*Task instructions*
Go through the material below and count the lines with the string "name"; the number is the whole answer.

*Dataset content*
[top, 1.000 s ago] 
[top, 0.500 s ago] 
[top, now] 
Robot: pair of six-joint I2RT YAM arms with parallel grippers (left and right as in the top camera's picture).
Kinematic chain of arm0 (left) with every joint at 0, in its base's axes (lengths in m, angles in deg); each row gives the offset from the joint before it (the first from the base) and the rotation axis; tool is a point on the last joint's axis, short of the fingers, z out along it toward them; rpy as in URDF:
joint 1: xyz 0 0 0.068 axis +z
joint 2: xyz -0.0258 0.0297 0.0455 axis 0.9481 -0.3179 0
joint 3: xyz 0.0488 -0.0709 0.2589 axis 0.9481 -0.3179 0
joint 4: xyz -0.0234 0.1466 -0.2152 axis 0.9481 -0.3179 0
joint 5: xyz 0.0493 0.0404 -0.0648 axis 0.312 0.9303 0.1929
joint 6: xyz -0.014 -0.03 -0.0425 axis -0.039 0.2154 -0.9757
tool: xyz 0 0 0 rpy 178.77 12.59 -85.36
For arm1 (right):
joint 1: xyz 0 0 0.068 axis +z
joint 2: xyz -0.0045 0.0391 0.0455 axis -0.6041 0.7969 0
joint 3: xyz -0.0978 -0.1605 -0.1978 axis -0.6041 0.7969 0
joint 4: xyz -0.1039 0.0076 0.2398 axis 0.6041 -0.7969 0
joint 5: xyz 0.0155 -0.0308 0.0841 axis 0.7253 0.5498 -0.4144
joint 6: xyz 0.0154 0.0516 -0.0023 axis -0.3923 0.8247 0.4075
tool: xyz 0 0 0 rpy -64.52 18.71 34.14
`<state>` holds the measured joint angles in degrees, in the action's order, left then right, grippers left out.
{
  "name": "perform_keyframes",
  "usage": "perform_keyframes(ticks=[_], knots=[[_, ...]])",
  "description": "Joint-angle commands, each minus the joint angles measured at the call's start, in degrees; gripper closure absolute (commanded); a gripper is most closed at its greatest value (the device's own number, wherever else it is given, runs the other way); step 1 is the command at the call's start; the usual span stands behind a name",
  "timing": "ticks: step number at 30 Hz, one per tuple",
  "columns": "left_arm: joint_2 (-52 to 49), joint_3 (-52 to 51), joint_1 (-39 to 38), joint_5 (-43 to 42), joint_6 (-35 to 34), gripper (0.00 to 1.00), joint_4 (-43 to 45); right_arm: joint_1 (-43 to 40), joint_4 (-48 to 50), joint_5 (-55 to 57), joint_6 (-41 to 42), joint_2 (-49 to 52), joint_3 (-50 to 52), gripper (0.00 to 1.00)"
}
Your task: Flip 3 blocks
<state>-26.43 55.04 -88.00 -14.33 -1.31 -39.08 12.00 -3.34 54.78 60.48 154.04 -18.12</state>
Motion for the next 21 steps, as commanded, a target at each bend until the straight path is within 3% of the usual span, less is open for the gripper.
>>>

*Response for this exercise*
2